Step 1: Install Ollama¶

To run Ollama on the same server as PhotoPrism, add the ollama service to the services section of your compose.yaml (or docker-compose.yml) file, as shown in the example below.¹

Alternatively, most of the compose.yaml configuration examples on our download server already have Ollama preconfigured, so you can start it with the following command (remove profiles: ["ollama"] from the ollama service to start it by default, without using --profile ollama):

docker compose --profile ollama up -d

compose.yaml

services:
  photoprism:
    ## The ":preview" build gives early access to new features:
    image: photoprism/photoprism:preview
    ...

  ## Ollama Large-Language Model Runner (optional)
  ## Run "ollama pull [name]:[version]" to download a vision model
  ## listed at <https://ollama.com/search?c=vision>, for example:
  ## docker compose exec ollama ollama pull gemma3:latest
  ollama:
    image: ollama/ollama:latest
    restart: unless-stopped
    stop_grace_period: 15s
    ## Insecurely exposes the Ollama service on port 11434
    ## without authentication (for private networks only):
    # ports:
    #  - "11434:11434"
    environment:
      ## Ollama Configuration Options:
      OLLAMA_HOST: "0.0.0.0:11434"
      OLLAMA_MODELS: "/root/.ollama"  # model storage path (see volumes section below)
      OLLAMA_MAX_QUEUE: "100"         # maximum number of queued requests
      OLLAMA_NUM_PARALLEL: "1"        # maximum number of parallel requests
      OLLAMA_MAX_LOADED_MODELS: "1"   # maximum number of loaded models per GPU
      OLLAMA_LOAD_TIMEOUT: "5m"       # maximum time for loading models (default "5m")
      OLLAMA_KEEP_ALIVE: "5m"         # duration that models stay in memory (default "5m")
      OLLAMA_CONTEXT_LENGTH: "4096"   # maximum input context length
      OLLAMA_MULTIUSER_CACHE: "false" # optimize prompt caching for multi-user scenarios
      OLLAMA_NOPRUNE: "false"         # disables pruning of model blobs at startup
      OLLAMA_NOHISTORY: "true"        # disables readline history
      OLLAMA_FLASH_ATTENTION: "false" # enables the experimental flash attention feature
      OLLAMA_KV_CACHE_TYPE: "f16"     # cache quantization (f16, q8_0, or q4_0)
      OLLAMA_SCHED_SPREAD: "false"    # allows scheduling models across all GPUs.
      OLLAMA_NEW_ENGINE: "true"       # enables the new Ollama engine
      # OLLAMA_DEBUG: "true"            # shows additional debug information
      # OLLAMA_INTEL_GPU: "true"        # enables experimental Intel GPU detection
      ## NVIDIA GPU Hardware Acceleration (optional):
      # NVIDIA_VISIBLE_DEVICES: "all"
      # NVIDIA_DRIVER_CAPABILITIES: "compute,utility"
    volumes:
      - "./ollama:/root/.ollama"
    ## NVIDIA GPU Hardware Acceleration (optional):
    # deploy:
    #  resources:
    #    reservations:
    #      devices:
    #        - driver: "nvidia"
    #          capabilities: [ gpu ]
    #          count: "all"

Note that the NVIDIA Container Toolkit must be installed for GPU hardware acceleration to work. Experienced users may also run Ollama on a separate, more powerful server.
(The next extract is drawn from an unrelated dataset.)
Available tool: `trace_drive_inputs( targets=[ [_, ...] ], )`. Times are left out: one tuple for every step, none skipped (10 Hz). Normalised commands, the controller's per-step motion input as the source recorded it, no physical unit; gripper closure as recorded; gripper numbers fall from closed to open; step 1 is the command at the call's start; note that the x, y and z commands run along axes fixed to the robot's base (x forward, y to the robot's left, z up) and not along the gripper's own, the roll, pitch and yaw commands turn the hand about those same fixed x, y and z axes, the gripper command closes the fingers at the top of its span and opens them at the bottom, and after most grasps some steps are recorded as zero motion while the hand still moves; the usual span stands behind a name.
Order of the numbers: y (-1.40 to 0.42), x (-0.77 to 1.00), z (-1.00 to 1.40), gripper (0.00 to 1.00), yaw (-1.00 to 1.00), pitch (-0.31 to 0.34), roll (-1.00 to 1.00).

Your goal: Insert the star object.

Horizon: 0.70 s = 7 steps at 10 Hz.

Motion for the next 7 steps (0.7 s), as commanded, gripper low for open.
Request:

Ollama does not enforce authentication by default. Only expose port 11434 inside trusted networks or behind a reverse proxy that adds access control.

Step 2: Download Models¶

Once the Ollama service is running (see Step 1), you can download any of the listed vision models that match your hardware capabilities and preferences, as you will need it for the next step. For example:

docker compose exec ollama ollama pull gemma3:latest

Learn more ›

Step 3: Configure Models¶

Now, create a new vision.yml file in your config path (default: storage/config) or edit the existing file in the storage/config folder of your PhotoPrism instance, following the example below. Its absolute path from inside the container is /photoprism/storage/config/vision.yml:

If PhotoPrism can’t read your config file, make sure the file exists at the config path configured for your instance. Older installations may use storage/settings.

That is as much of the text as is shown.